▶ _WHAT THE TASK ASKS_
The response must consist of the lines below from the one with "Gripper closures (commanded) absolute" through the one with "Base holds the", exactly as they appear and with both ends kept.

Start of INFORMATION SHOWN

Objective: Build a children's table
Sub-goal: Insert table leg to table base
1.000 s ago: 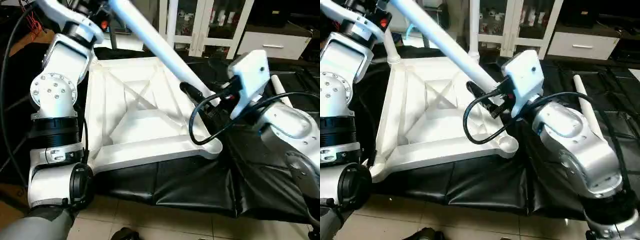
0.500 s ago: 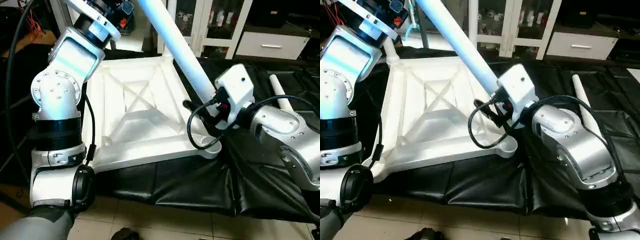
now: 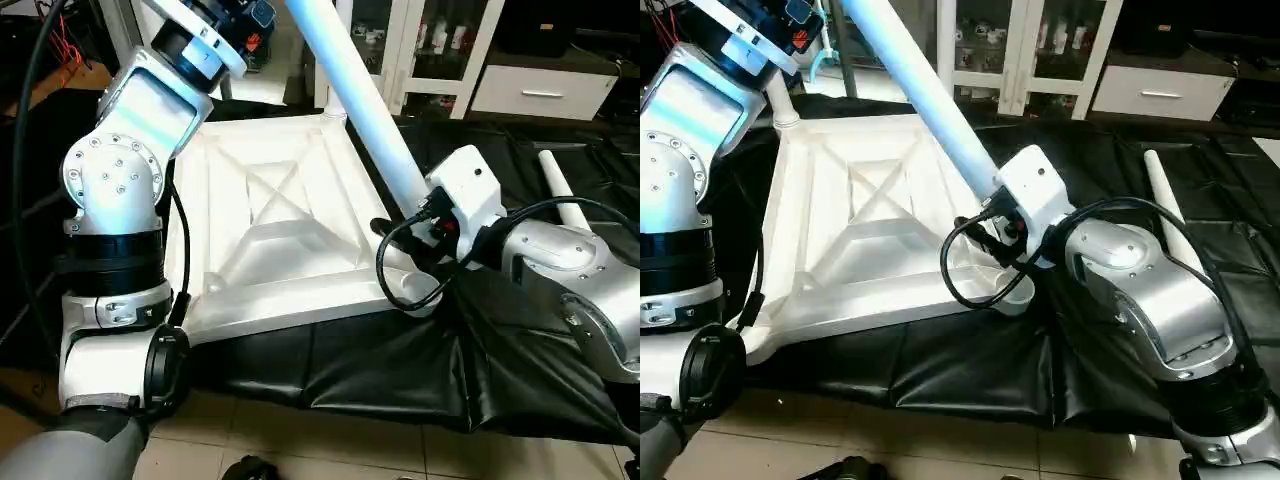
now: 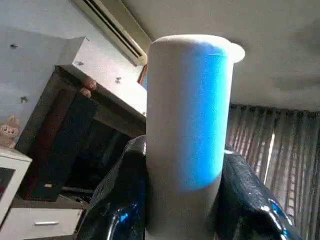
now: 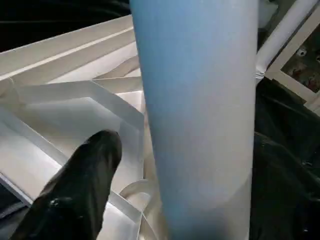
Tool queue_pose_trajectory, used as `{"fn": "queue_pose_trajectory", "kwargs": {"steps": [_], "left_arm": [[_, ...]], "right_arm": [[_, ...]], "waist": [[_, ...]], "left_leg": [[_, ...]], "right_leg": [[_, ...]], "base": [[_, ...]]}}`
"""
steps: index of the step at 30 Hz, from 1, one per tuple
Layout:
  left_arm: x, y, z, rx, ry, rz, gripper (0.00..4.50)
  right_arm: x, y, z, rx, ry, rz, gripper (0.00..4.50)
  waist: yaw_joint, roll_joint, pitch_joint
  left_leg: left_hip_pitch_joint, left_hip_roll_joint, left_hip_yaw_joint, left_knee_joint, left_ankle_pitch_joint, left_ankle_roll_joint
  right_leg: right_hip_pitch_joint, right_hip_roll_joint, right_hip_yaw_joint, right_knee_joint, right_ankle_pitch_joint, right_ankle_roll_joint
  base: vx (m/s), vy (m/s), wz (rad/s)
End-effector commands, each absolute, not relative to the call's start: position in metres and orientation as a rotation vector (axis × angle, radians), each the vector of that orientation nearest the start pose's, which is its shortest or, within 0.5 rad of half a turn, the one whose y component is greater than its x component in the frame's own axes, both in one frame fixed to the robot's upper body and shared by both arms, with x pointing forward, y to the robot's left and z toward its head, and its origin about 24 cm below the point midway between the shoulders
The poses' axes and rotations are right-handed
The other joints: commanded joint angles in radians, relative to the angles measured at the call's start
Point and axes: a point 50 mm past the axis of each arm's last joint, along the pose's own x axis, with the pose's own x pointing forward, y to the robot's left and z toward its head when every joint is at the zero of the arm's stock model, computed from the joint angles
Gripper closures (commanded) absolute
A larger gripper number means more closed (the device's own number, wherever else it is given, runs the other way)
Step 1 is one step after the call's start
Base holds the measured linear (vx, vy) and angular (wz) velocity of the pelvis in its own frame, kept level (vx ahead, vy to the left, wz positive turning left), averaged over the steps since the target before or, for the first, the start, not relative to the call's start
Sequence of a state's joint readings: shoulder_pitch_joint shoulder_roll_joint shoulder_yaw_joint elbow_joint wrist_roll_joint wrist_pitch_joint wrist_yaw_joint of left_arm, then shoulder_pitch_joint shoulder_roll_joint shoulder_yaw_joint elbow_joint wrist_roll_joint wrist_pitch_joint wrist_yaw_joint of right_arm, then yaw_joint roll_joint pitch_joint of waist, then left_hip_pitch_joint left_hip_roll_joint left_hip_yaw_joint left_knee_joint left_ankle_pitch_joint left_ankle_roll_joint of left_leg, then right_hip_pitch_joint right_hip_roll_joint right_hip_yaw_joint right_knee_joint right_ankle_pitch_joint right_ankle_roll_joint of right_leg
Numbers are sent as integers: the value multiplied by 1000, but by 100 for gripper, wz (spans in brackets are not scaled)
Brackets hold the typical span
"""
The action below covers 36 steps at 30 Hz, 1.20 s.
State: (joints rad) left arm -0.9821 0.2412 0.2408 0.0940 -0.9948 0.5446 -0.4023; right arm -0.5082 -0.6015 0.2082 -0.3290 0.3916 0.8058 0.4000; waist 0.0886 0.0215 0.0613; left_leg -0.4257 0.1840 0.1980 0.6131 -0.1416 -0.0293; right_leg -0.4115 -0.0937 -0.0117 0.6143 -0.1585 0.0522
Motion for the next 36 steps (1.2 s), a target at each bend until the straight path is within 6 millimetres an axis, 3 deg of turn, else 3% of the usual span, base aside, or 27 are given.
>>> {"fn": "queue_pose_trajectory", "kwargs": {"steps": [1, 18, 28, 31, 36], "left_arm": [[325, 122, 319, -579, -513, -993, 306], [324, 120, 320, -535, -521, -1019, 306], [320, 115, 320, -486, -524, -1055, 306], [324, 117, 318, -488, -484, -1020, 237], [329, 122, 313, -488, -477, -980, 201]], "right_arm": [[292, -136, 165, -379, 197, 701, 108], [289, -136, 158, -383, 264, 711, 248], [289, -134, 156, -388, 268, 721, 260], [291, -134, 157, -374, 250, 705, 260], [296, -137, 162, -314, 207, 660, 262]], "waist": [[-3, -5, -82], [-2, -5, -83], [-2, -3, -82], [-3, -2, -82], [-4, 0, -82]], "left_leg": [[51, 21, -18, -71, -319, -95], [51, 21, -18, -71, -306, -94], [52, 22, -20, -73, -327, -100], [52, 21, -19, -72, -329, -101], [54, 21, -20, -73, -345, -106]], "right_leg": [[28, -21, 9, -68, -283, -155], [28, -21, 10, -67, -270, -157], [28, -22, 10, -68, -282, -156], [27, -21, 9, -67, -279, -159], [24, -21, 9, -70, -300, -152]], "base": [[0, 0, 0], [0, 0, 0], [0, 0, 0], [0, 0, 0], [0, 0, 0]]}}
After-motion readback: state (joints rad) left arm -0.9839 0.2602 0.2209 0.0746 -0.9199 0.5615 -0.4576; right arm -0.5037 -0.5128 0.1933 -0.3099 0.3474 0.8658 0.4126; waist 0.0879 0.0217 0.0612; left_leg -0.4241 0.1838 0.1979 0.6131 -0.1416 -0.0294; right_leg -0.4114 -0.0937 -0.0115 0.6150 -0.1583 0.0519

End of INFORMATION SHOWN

▶ _EXERCISE OUTPUT_
Gripper closures (commanded) absolute
A larger gripper number means more closed (the device's own number, wherever else it is given, runs the other way)
Step 1 is one step after the call's start
Base holds the measured linear (vx, vy) and angular (wz) velocity of the pelvis in its own frame, kept level (vx ahead, vy to the left, wz positive turning left), averaged over the steps since the target before or, for the first, the start, not relative to the call's start

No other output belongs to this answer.